How to complete this task
Only an exact copy of the listing below will do.

Provided material
════════════════

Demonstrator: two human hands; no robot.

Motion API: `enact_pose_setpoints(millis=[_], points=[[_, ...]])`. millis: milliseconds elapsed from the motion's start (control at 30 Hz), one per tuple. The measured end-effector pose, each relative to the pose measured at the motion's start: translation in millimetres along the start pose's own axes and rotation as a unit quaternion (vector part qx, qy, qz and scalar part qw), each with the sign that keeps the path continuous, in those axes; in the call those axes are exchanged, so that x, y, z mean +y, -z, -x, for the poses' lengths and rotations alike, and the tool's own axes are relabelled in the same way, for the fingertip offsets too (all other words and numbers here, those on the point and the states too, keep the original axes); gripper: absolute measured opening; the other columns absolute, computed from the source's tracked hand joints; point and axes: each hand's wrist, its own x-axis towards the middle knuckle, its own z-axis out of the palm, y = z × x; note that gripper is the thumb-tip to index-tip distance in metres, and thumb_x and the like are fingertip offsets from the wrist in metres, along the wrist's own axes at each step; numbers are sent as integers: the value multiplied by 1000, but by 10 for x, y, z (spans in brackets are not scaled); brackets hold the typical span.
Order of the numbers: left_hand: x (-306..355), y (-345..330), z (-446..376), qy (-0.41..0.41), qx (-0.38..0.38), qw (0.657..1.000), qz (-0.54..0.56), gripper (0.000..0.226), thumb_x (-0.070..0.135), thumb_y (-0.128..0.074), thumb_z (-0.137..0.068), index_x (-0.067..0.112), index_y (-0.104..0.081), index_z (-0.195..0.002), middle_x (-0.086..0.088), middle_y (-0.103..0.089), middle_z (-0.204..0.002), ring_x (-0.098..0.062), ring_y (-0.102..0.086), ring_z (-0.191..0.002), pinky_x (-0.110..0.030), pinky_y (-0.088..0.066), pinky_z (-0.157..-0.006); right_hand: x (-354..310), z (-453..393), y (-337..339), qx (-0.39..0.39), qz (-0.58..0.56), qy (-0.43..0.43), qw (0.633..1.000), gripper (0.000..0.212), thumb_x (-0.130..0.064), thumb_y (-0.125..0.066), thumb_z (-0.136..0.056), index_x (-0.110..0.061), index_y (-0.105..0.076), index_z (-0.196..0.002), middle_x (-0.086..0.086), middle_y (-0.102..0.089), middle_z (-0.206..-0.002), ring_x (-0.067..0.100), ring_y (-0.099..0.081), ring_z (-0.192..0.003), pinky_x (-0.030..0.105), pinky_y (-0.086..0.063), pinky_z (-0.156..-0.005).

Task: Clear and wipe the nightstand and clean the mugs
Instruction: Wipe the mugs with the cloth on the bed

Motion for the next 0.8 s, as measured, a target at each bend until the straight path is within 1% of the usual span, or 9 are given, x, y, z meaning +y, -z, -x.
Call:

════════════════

Output below
Demonstrator: two human hands; no robot.

Motion API: `enact_pose_setpoints(millis=[_], points=[[_, ...]])`. millis: milliseconds elapsed from the motion's start (control at 30 Hz), one per tuple. The measured end-effector pose, each relative to the pose measured at the motion's start: translation in millimetres along the start pose's own axes and rotation as a unit quaternion (vector part qx, qy, qz and scalar part qw), each with the sign that keeps the path continuous, in those axes; in the call those axes are exchanged, so that x, y, z mean +y, -z, -x, for the poses' lengths and rotations alike, and the tool's own axes are relabelled in the same way, for the fingertip offsets too (all other words and numbers here, those on the point and the states too, keep the original axes); gripper: absolute measured opening; the other columns absolute, computed from the source's tracked hand joints; point and axes: each hand's wrist, its own x-axis towards the middle knuckle, its own z-axis out of the palm, y = z × x; note that gripper is the thumb-tip to index-tip distance in metres, and thumb_x and the like are fingertip offsets from the wrist in metres, along the wrist's own axes at each step; numbers are sent as integers: the value multiplied by 1000, but by 10 for x, y, z (spans in brackets are not scaled); brackets hold the typical span.
Order of the numbers: left_hand: x (-306..355), y (-345..330), z (-446..376), qy (-0.41..0.41), qx (-0.38..0.38), qw (0.657..1.000), qz (-0.54..0.56), gripper (0.000..0.226), thumb_x (-0.070..0.135), thumb_y (-0.128..0.074), thumb_z (-0.137..0.068), index_x (-0.067..0.112), index_y (-0.104..0.081), index_z (-0.195..0.002), middle_x (-0.086..0.088), middle_y (-0.103..0.089), middle_z (-0.204..0.002), ring_x (-0.098..0.062), ring_y (-0.102..0.086), ring_z (-0.191..0.002), pinky_x (-0.110..0.030), pinky_y (-0.088..0.066), pinky_z (-0.157..-0.006); right_hand: x (-354..310), z (-453..393), y (-337..339), qx (-0.39..0.39), qz (-0.58..0.56), qy (-0.43..0.43), qw (0.633..1.000), gripper (0.000..0.212), thumb_x (-0.130..0.064), thumb_y (-0.125..0.066), thumb_z (-0.136..0.056), index_x (-0.110..0.061), index_y (-0.105..0.076), index_z (-0.196..0.002), middle_x (-0.086..0.086), middle_y (-0.102..0.089), middle_z (-0.206..-0.002), ring_x (-0.067..0.100), ring_y (-0.099..0.081), ring_z (-0.192..0.003), pinky_x (-0.030..0.105), pinky_y (-0.086..0.063), pinky_z (-0.156..-0.005).

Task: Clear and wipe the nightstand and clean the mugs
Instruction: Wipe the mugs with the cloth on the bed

Motion for the next 0.8 s, as measured, a target at each bend until the straight path is within 1% of the usual span, or 9 are given, x, y, z meaning +y, -z, -x.
Call:

That completes the exercise.